AlignFreeze: Navigating the Impact of Realignment on the Layers of Multilingual Models Across Diverse Languages
Steve Bakos, Félix Gaschi, David Guzmán, Riddhi More, Kelly Chutong Li, En-Shiun Annie Lee
TL;DR
AlignFreeze addresses the inconsistent benefits of realignment for cross-lingual transfer in multilingual language models. By freezing either the lower or upper half of layers during realignment, the method reveals that realignment affects all layers but is especially harmful to lower layers, which AlignFreeze can shield for PoS tagging. Across 4 tasks, 3 models, and 35 languages, front-freezing improves PoS tagging in languages where full realignment fails, and aligns with better generalization than full realignment in several settings.

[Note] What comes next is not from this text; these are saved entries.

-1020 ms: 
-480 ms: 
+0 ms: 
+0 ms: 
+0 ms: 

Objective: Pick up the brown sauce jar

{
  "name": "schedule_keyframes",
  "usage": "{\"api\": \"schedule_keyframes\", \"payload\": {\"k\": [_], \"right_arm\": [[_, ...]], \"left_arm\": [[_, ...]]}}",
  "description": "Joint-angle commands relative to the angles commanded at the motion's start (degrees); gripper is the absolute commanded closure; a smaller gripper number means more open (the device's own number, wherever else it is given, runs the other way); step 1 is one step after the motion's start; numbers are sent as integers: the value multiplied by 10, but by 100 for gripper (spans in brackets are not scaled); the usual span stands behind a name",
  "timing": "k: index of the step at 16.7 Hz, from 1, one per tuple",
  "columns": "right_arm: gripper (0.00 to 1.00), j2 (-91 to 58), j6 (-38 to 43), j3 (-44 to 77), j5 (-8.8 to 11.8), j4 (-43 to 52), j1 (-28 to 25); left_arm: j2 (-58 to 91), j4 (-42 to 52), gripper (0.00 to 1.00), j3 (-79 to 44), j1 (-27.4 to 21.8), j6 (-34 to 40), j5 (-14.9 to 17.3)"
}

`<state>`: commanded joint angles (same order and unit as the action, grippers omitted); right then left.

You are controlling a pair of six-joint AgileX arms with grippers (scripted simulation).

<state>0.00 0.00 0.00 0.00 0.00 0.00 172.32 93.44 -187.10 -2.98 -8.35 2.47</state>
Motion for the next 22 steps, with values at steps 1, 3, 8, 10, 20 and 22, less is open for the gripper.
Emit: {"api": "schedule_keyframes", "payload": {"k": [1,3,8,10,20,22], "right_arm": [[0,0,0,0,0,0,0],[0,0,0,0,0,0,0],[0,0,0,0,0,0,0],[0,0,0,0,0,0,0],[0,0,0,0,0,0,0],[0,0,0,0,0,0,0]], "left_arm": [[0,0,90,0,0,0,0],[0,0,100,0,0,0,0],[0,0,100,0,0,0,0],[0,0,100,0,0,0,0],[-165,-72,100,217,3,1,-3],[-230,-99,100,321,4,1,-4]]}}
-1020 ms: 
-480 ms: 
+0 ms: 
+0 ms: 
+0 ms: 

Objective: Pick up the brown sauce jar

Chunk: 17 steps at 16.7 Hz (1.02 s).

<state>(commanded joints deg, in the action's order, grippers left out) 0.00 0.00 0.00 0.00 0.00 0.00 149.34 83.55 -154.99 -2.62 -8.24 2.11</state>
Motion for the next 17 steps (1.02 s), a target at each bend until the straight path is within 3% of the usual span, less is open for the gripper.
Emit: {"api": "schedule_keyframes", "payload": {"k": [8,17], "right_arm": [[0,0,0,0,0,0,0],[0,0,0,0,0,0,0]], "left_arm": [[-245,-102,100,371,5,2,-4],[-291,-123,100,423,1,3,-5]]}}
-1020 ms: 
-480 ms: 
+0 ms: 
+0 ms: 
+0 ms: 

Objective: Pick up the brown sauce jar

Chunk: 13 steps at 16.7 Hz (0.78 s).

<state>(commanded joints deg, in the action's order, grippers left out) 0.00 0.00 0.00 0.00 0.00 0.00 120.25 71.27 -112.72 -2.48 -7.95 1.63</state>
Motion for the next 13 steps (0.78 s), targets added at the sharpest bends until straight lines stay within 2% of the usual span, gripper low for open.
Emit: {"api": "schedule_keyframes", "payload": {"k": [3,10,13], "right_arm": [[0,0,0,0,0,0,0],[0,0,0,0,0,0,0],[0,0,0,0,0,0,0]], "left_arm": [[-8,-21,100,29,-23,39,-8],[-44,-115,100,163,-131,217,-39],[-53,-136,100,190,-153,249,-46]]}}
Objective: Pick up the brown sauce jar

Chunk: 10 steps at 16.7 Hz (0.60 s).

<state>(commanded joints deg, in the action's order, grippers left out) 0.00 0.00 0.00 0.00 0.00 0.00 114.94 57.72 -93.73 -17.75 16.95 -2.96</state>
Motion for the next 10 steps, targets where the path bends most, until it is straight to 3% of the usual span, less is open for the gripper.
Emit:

The work highlights that cross-lingual transfer remains hard to predict and that partial freezing offers a practical, language-aware strategy to mitigate forgetting while enhancing transfer for syntactic/morphological tasks.
Abstract
Realignment techniques are often employed to enhance cross-lingual transfer in multilingual language models, still, they can sometimes degrade performance in languages that differ significantly from the fine-tuned source language. This paper introduces AlignFreeze, a method that freezes either the layers' lower half or upper half during realignment. Through controlled experiments on 4 tasks, 3 models, and in 35 languages, we find that realignment affects all the layers but can be the most detrimental to the lower ones. Freezing the lower layers can prevent performance degradation. Particularly, AlignFreeze improves Part-of-Speech (PoS) tagging performances in languages where full realignment fails: with XLM-R, it provides improvements of more than one standard deviation in accuracy in seven more languages than full realignment.